At some point in your life, you will have been through the interview process, mainly as the person in the hot seat – the person being interviewed. But how many of us have been on the other side of the desk, as the person doing the interviewing? As industry and the economy pick up, the signs are that design is about to hit another boom – and designers who are looking to grow their businesses need to know some of the tricks of the trade if they are to recruit the right sort of people for a growing consultancy.
It goes without saying – or at least it should do – that the performance of the interviewer is almost as important as that of the person you’re interviewing. To a large extent, it is the interviewer who sets the stage, determining the atmosphere and taking the lead in the structure of the interview. This ensures that both interviewer and interviewee are clear as to what’s needed. In this scenario, the interviewee has the maximum opportunity to perform at his or her best. Whether he or she takes that opportunity and runs with it to give an impressive interview is a personal choice.
But there are many ways to set the stage and many routes to finding and getting the ideal person to join your team. Handwriting tests, psychometric tests, straight forward interviews, simulated activities – the process can be as complicated or as simple as the interviewer chooses. The main requirement before interviewing seems to be a clear idea of the sort of person you’re looking for.
At Fitch, recruitment is done through different avenues. “We have enough contacts within colleges to be able to spot potential graduates who would be right for Fitch,” says consultancy director Bill Sermon. “This gives us a good understanding of what’s happening and we also take students on placement, which can lead on to full-time employment.”
Fitch rarely advertises, though it does use specialist recruitment companies for senior appointments. Junior to middleweight designers tend to be recruited via word-of-mouth and references. But whatever position the group is looking to fill, the core recruitment process is the same.
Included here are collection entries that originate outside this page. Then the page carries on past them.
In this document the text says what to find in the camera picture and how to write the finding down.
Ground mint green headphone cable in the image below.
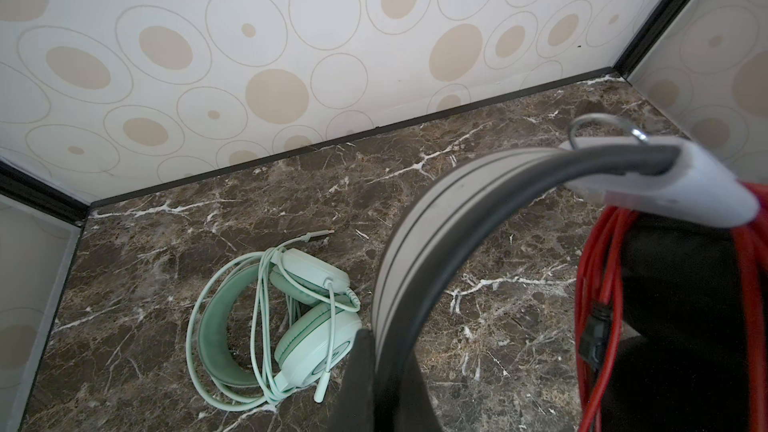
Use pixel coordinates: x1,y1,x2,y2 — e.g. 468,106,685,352
248,229,364,406

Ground mint green headphones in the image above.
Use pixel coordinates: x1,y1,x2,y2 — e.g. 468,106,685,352
185,230,363,412

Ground black vertical frame post left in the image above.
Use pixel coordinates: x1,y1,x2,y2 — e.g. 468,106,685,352
1,159,89,226

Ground black vertical frame post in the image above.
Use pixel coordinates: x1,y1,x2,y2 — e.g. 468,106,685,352
1,159,89,226
613,0,691,79

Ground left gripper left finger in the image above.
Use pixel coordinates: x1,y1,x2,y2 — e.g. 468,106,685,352
327,329,375,432

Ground black vertical frame post right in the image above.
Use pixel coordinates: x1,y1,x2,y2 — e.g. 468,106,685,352
613,0,691,79

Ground white black red headphones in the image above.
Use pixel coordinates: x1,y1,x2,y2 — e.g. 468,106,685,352
372,113,767,431

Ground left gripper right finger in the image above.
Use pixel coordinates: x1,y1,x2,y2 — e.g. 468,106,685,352
394,353,442,432

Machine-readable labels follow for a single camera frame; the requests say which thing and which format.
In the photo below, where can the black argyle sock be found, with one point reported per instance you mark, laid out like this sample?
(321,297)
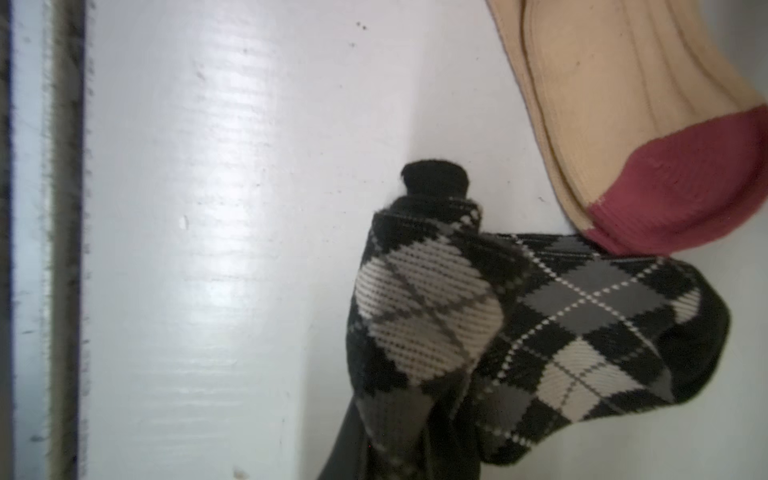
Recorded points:
(467,348)

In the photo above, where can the beige maroon striped sock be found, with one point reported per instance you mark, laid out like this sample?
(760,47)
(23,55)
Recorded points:
(653,142)

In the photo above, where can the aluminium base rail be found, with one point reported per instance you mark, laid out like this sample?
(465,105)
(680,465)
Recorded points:
(44,126)
“On the whole, we have a three- stage process, which is mainly interview-based,” says Sermon. “The first stage is forming an assessment of the sort of person we’re looking for and setting criteria of how we’re going to establish that, based on expectations which are variable. We want to know how the candidates think, what motivates and stimulates them.” First- and second- stage interviews follow, with the first interview informal in tone, while the second interview is more formal, with the line manager participating as well as senior directors.
Tasks are set for interviewees to complete, but this is near employment stage. “We don’t go in for the currently advanced selection techniques – we aren’t that dissatisfied with our current methods,” says Sermon.
At BDG/McColl, a variety of techniques are used at various recruitment levels. “Our investment in time and methods depends on the level we’re looking to recruit at,” says the group’s human resources director Graham Abbey. In some cases full recruitment campaigns, complete with simulations, test situations and personality tests are organised, but as with Fitch and Design Bridge, it’s the approach to projects that counts for designers.
For BDG/McColl, the “hallmark of a successful recruiting process is to use a variety of techniques to get the fullest possible picture of the candidate”, says Abbey.
Johanna Bowers, personnel director at Design Bridge, starts off with a blueprint job description – “which is a living document because it constantly changes if you get the right person”, she says. Like Fitch, Design Bridge tends to use an interview-based process involving a few people to ensure there are no personality clashes. “In a team-based environment, personality and chemistry in the studio are as important as creative skills,” says Bowers.
All three directors agree that “it’s as much an intellectual process as it is about establishing the creative skills of the candidate, although that is of course important”, as Sermon puts it.
Ultimately, successful recruitment is about treading a fine line between knowing what you want from the person – what role they will develop – without having too many hard and fast rules about that role. “What we encourage in design is the breaking of rules – but within certain guidelines,” says Sermon. “You should be looking for a rounded person, which means there are some things you may judiciously overlook.”
And that old chestnut about appearances? The candidate may be wild and unkempt, but, like Sermon, you should be prepared to “forgive an awful lot if they’re highly creative”.